We then started perfecting the details that a lot of people neglect to do. Namely, we started giving the images proper alt descriptions (not the shady kind that you fill up with irrelevant long-tail keywords) that truly described what was on the plate. We reduced the file sizes so the page loads were not going into 2007 amnesia, and also included an image sitemap just in case Google needed a tiny little nudge.
You know the result, right? We took traffic from image search not by a few percentage points, but by 15% out of all traffic. The percentage initially hovered at 3%. We were bringing a completely new segment of visitors to UrbanNest because something delicious got their attention first.
Securing Relevant Backlinks
Asking The Cool Kids To Hang Out With Lerato
A food blog can write the most heart-wrenching love letter to every recipe in its arsenal. But, like the jerk in high school who thought he was ‘the man’ because his own mum thought so too, if your blog isn’t seen as an authority on the topic, search visibility is going to be a bit of a reach.
So we dusted off Ahrefs and had a mildly sycophantic peruse through where Lerato’s competitors were sourcing backlinks. It was like spying on where the cool kids in the food blogging industry liked to hang out.
We started chasing down the same sort of solid backlinks we spotted:
- guest posts on other local food blogs,
- features on larger international food publications,
- and a few considered collaborations with South African food brands with more reach than we had.
Fast forward a few months, forty-two quality backlinks later and UrbanNest’s domain authority had jumped from 28 to 39. That one increase alone meant UrbanNest now had the juice to rank for more difficult keywords like “traditional South African recipes” and the blog went from being beloved by readers to being a site that started to earn the kind of authority that defines search visibility.


The Results
Funny how four months can feel like an eternity and yet, also like no time at all. It’s all happened so quickly, but it took those four months to transition UrbanNest from a small and happy niche on the internet to a (slightly) moving force in the South African food space.

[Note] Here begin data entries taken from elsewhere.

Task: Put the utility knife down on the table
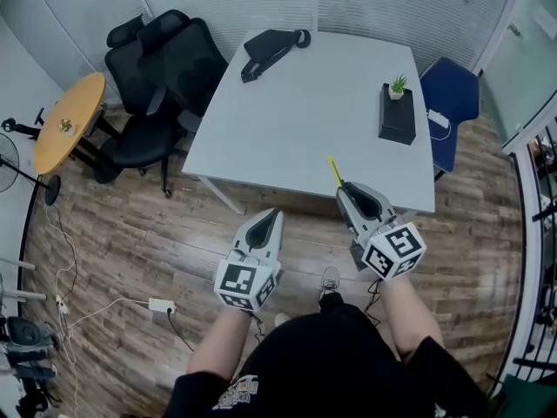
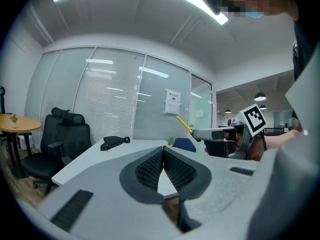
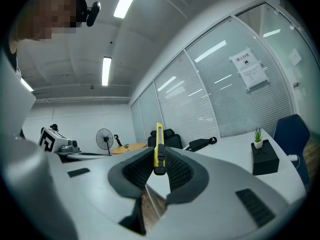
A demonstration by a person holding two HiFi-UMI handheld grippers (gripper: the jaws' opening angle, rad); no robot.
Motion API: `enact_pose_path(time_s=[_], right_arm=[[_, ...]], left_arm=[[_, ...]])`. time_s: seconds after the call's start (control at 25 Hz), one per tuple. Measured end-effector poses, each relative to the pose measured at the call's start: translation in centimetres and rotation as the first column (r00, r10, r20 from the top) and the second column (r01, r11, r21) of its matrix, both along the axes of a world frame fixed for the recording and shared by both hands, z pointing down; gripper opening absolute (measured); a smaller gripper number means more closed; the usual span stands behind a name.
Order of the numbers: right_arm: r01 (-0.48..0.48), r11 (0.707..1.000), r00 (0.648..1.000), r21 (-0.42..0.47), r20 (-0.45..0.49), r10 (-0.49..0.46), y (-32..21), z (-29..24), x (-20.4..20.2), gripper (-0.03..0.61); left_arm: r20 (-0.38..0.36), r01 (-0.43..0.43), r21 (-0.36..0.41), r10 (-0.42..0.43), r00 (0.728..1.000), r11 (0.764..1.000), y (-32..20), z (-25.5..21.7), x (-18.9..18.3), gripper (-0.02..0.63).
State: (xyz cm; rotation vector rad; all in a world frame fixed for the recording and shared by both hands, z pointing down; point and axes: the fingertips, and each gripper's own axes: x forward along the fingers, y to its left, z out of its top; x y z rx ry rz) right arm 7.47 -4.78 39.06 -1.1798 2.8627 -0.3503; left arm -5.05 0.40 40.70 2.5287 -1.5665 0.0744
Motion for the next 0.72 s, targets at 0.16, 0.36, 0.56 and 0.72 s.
enact_pose_path(time_s=[0.16, 0.36, 0.56, 0.72], right_arm=[[0.014, 1.0, 1.0, -0.001, 0.003, -0.014, -3.3, 0.1, 1.7, 0.069], [0.037, 0.999, 0.999, -0.005, 0.002, -0.037, -6.6, 0.2, 3.6, 0.069], [0.062, 0.998, 0.998, -0.009, 0.009, -0.062, -9.3, 0.3, 5.0, 0.069], [0.078, 0.997, 0.997, -0.01, 0.01, -0.078, -10.8, 0.5, 5.7, 0.069]], left_arm=[[0.003, 0.016, 0.002, -0.016, 1.0, 1.0, -3.1, -0.1, 1.7, 0.005], [0.003, 0.043, 0.004, -0.043, 0.999, 0.999, -6.1, -0.3, 3.6, 0.005], [0.007, 0.066, 0.003, -0.066, 0.998, 0.998, -8.4, -0.4, 5.3, 0.005], [0.012, 0.078, 0.004, -0.079, 0.997, 0.997, -9.6, -0.4, 6.1, 0.005]])
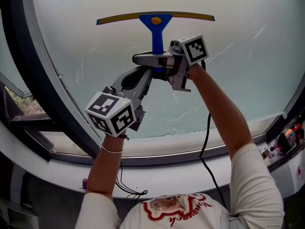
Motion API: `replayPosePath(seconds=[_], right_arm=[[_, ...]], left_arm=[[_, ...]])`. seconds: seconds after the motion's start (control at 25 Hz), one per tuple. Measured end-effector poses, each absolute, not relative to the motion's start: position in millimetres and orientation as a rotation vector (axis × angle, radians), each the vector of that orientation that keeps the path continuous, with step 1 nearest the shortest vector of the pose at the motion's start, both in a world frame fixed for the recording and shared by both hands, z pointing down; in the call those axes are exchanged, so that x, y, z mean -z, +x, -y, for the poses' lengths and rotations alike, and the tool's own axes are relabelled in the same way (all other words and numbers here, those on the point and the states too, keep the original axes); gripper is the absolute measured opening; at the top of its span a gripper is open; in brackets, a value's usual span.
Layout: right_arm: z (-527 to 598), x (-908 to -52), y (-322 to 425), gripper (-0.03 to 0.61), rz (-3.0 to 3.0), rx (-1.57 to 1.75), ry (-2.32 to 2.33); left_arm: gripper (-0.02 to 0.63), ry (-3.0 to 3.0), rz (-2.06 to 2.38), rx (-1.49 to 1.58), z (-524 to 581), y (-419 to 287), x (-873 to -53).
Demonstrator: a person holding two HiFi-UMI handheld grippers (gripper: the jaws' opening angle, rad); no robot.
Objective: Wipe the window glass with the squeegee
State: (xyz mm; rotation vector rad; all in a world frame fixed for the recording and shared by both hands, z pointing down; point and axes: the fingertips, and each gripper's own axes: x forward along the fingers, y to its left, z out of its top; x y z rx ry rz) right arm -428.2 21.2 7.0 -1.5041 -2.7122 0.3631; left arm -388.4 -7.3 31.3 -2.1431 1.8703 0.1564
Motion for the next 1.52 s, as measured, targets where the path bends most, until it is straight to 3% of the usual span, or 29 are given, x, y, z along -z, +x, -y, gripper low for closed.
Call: replayPosePath(seconds=[1.52], right_arm=[[-15.3,-111.3,-425.3,0.035,2.675,-0.433,-1.481]], left_arm=[[0.006,-2.228,-2.024,-0.200,9.4,-383.6,-130.6]])
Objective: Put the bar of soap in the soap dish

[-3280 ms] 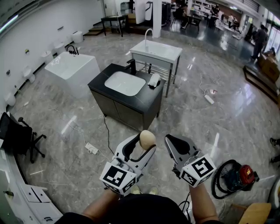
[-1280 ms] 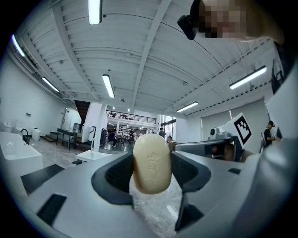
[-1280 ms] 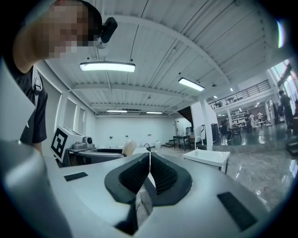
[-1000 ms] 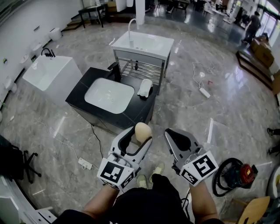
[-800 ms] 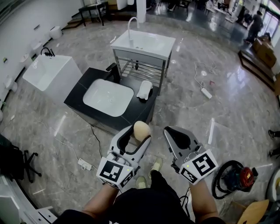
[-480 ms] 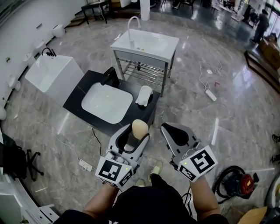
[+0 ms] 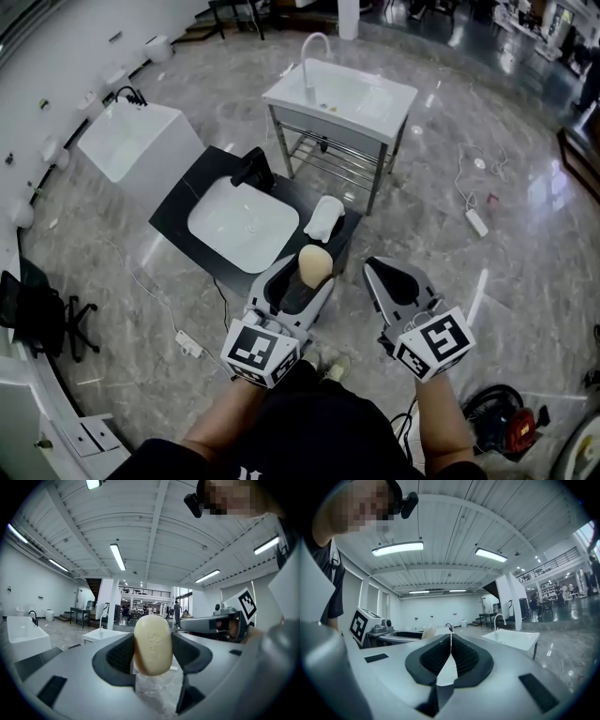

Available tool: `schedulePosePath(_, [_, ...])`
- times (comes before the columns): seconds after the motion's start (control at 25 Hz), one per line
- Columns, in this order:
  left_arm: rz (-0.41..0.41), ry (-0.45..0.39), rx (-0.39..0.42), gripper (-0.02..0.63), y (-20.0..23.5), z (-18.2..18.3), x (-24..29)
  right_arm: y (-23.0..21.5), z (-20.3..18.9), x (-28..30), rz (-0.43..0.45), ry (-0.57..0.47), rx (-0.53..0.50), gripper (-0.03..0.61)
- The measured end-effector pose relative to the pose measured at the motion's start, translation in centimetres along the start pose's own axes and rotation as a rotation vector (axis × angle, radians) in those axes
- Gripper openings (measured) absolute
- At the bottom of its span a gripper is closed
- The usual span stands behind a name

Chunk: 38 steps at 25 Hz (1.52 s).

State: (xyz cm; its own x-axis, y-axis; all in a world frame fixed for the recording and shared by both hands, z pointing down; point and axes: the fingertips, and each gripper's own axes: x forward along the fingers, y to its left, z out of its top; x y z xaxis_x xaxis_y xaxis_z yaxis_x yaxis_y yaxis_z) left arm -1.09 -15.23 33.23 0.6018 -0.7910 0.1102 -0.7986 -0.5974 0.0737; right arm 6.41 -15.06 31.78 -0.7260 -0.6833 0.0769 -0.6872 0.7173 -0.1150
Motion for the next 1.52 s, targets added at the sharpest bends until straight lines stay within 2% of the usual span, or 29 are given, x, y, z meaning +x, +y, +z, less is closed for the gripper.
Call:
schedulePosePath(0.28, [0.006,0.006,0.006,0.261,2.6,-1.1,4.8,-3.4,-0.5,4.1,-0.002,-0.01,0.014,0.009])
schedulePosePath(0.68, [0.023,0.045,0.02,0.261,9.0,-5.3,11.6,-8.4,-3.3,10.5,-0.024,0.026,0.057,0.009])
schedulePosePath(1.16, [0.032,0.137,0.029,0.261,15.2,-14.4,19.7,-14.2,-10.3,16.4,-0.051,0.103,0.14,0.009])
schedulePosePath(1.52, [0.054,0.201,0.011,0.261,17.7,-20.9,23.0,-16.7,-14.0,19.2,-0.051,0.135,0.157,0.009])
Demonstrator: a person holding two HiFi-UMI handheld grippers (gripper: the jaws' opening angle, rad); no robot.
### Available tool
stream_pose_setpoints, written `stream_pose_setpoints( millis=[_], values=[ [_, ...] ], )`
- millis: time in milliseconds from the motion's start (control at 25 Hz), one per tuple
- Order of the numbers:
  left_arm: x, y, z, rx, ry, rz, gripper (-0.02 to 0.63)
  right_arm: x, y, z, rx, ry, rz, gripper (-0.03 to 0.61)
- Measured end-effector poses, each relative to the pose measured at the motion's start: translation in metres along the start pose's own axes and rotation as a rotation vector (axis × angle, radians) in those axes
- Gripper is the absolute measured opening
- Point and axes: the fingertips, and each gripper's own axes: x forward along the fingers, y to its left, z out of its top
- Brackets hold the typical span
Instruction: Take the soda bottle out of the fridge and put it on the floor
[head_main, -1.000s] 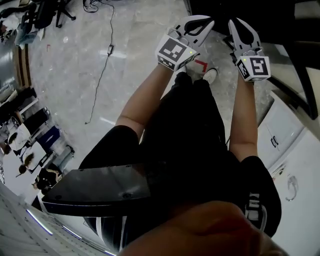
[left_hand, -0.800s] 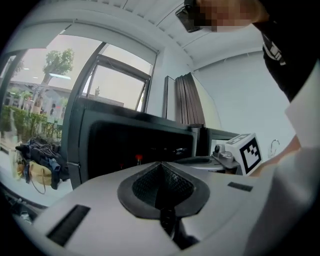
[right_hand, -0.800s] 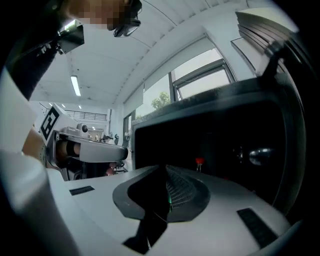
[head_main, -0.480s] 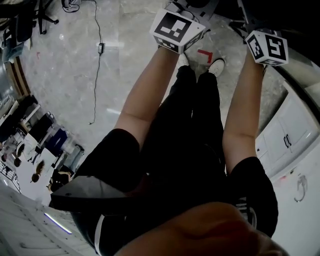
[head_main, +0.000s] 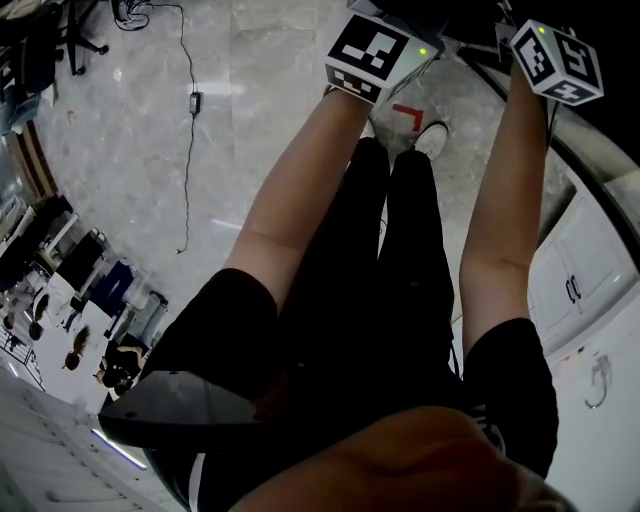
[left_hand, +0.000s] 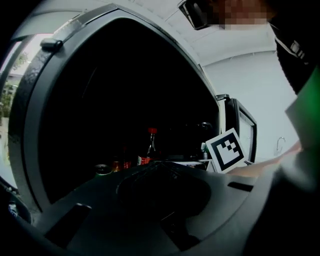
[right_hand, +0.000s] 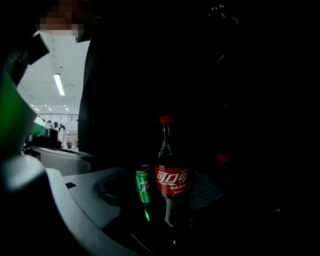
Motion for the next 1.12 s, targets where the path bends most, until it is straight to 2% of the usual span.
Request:
stream_pose_setpoints(
  millis=[160, 440, 680, 920, 1120],
  values=[
    [0.011, 0.006, -0.004, -0.018, 0.011, 0.010, 0.000, 0.019, -0.010, -0.004, -0.004, 0.015, -0.012, 0.342],
    [0.012, 0.014, -0.006, -0.017, 0.010, 0.027, 0.001, 0.050, -0.014, -0.015, -0.028, 0.035, -0.002, 0.344],
    [0.005, 0.017, -0.010, -0.025, -0.002, 0.046, 0.002, 0.051, -0.015, 0.000, -0.052, -0.014, -0.008, 0.319],
    [-0.004, 0.016, -0.012, -0.041, -0.021, 0.082, 0.000, 0.038, -0.012, -0.002, -0.074, -0.019, 0.004, 0.318],
    [-0.015, 0.014, -0.014, -0.032, -0.019, 0.097, 0.000, 0.024, 0.008, 0.012, -0.078, -0.051, 0.040, 0.317]
  ],
)
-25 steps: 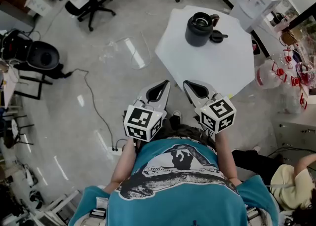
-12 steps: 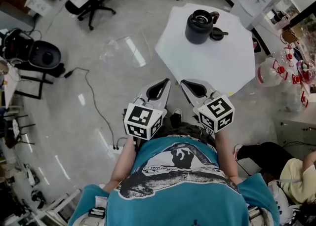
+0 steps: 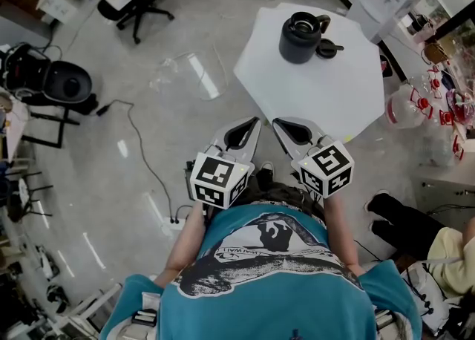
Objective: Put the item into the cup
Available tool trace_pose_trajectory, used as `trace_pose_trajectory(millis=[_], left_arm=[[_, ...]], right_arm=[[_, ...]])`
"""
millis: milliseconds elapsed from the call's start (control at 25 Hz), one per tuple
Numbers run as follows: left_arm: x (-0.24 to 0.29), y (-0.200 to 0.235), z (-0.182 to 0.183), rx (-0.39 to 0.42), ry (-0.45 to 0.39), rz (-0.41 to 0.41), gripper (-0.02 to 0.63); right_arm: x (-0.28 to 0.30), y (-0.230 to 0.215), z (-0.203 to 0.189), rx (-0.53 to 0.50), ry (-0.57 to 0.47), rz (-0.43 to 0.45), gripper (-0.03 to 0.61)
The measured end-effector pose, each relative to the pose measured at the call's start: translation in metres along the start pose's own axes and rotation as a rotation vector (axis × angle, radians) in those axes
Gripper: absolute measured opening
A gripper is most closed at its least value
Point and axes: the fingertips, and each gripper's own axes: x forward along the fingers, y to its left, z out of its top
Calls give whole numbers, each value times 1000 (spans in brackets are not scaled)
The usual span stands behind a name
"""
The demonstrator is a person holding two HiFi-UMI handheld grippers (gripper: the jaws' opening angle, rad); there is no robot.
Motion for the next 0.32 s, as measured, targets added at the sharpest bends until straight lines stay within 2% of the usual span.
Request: trace_pose_trajectory(millis=[320], left_arm=[[-3,-1,-6,6,7,-3,20]], right_arm=[[1,4,-3,6,-6,4,2]])
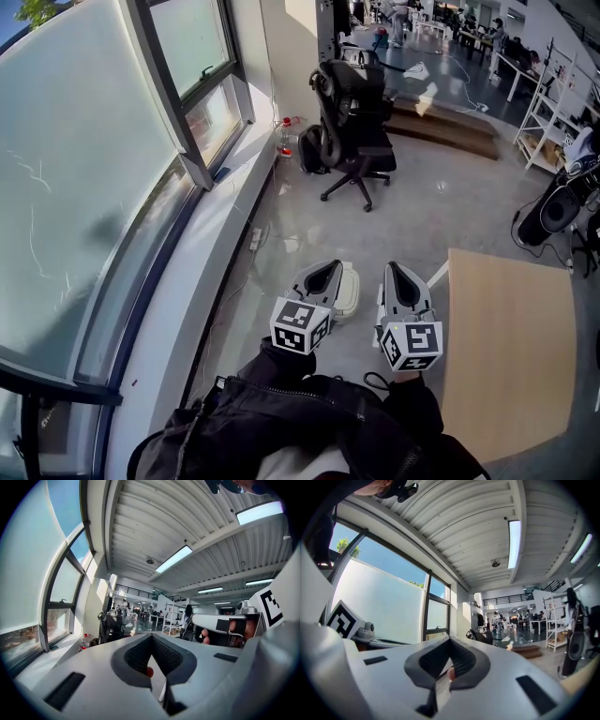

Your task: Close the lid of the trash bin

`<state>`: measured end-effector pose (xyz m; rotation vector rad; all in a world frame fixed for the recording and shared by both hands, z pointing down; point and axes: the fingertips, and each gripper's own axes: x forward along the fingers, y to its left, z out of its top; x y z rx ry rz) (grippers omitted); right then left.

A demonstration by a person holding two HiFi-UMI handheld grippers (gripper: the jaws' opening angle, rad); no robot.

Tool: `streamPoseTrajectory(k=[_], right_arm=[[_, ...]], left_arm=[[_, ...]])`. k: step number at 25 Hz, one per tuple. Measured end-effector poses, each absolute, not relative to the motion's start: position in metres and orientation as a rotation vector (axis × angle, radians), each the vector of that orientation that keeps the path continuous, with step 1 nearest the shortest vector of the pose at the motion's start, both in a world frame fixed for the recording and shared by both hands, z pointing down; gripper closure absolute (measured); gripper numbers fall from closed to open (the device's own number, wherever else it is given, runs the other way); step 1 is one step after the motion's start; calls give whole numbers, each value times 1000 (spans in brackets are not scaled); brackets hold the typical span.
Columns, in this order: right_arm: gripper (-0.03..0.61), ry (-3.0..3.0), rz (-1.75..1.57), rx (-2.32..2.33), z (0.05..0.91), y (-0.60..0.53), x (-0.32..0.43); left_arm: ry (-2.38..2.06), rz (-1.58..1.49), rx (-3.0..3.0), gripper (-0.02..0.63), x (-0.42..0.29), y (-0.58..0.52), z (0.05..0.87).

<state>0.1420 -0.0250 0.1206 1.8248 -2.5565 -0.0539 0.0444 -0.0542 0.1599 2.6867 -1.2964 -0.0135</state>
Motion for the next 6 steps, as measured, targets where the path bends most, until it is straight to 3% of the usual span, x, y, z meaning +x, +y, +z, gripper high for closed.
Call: streamPoseTrajectory(k=[6], right_arm=[[574, -2562, -60, 1820, 122, -31, 145]], left_arm=[[-1304, -14, 2682, 618, 46, -62, 163]])
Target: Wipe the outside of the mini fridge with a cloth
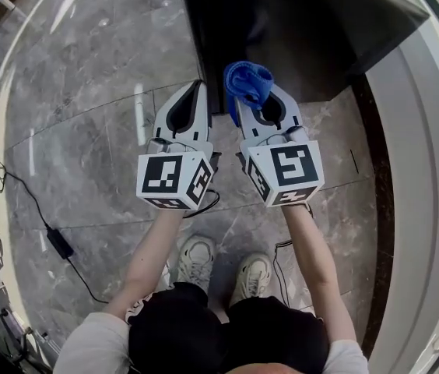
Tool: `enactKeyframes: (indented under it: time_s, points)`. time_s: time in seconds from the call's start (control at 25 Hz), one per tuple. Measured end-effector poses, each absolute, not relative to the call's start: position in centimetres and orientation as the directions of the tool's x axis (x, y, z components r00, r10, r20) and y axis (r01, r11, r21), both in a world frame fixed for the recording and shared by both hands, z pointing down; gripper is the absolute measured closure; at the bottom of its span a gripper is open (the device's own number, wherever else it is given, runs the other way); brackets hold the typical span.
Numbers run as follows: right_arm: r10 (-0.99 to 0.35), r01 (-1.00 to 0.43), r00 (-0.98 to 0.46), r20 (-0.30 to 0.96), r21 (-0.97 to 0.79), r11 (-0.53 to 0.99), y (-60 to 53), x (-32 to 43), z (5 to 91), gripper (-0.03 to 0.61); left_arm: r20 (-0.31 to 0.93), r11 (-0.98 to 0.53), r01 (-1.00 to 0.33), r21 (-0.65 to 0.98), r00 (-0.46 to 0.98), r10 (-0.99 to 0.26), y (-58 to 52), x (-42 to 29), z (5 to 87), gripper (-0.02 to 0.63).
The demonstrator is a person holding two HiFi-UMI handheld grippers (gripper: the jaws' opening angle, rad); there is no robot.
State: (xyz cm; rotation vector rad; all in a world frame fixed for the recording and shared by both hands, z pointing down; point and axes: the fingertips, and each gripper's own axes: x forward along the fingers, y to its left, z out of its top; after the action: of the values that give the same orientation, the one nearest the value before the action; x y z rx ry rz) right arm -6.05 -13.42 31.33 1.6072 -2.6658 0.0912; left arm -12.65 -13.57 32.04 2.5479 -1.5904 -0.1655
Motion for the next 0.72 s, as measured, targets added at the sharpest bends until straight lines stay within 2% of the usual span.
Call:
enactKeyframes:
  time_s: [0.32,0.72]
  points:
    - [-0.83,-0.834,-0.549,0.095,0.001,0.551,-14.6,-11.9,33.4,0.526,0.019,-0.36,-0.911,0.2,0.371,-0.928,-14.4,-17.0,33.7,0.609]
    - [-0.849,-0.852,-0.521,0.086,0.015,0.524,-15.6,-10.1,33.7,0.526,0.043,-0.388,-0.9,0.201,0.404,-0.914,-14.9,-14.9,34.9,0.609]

You could almost chart it by the week: The incremental rises. The surprising comments. The inbox that decided it had suddenly found its voice.
In a way it was nothing new, but in another way it was almost miraculous, if only because these metrics weren’t all part of a strategy — they became one. This is how the numbers look now, if we take before-and-after snapshots.
- Organic Traffic: The first marker and often, the one people look at when they say SEO is a game of patience (or that SEOs don’t have an understanding of what “successful” means). UrbanNest saw its traffic rise from 18.7K to 87.2K monthly visitors, which is a 366% increase. It’s a cold and sterile way of looking at it, of course, because when you’re sending out newsletters that go something like, “Is it cool if I use this bobotie recipe to impress a bunch of friends for Sunday lunch?” you feel it.
- Keyword Rankings: There was a time when UrbanNest was utterly invisible in Google’s eyes, barely ranking for much beyond safe, hyper-targeted keywords (hello and good-bye to broad and/or short-tail keywords). The optimization added to the blog meant UrbanNest now ranks for 29.8K keywords. And 1.8K of those? They’re in the top three — which in the digital classroom means you’ve got a seat up front.
- Rich Snippets: While snippets for specific food posts have a lot to do with structured data (there’s more on this in the insights section), UrbanNest now has ~12.4K keywords for which Rich Snippets are now triggered, giving it a fighting chance at capturing interest. The stars, the prep times, those small but important blasts of visual luxury (color/imagery that encourage people to pause) that make each of the recipes sing. It’s not uncommon to get a page where UrbanNest appears in several SERPs (search engine results pages) and you can actually recognise some of the photos just by scrolling through.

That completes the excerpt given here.